What the task asks — Your answer must be exactly the lines from the one containing "A point and" through the end of the material, both ends included, without pictures.

Input material —
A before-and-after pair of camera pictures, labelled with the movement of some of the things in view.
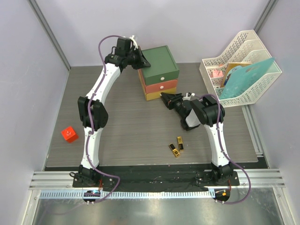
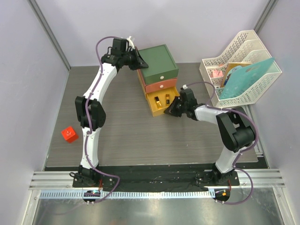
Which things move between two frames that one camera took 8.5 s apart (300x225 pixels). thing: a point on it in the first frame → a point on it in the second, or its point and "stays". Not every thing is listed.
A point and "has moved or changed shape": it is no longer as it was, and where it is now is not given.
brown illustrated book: (230, 67) stays
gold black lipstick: (180, 144) has moved or changed shape
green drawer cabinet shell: (163, 66) stays
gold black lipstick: (174, 150) → (158, 102)
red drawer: (159, 86) stays
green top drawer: (156, 74) stays
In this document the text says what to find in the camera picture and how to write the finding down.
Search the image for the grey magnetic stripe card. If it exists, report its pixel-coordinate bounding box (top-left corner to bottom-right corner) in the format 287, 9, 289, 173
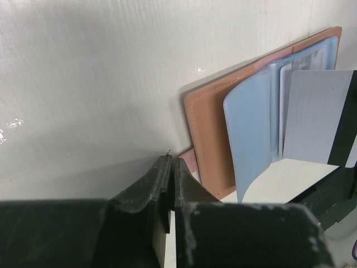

Result of the task —
A point and "has moved or changed shape": it is no longer as it was, and where it is now is not given.
brown illustrated book: (230, 67) stays
gold black lipstick: (180, 144) has moved or changed shape
green drawer cabinet shell: (163, 66) stays
gold black lipstick: (174, 150) → (158, 102)
red drawer: (159, 86) stays
green top drawer: (156, 74) stays
In this document the text says what to find in the camera picture and how to write the finding down.
Search the image for the grey magnetic stripe card. If it exists, report its pixel-coordinate bounding box (top-left corner to bottom-right corner) in the format 287, 9, 289, 173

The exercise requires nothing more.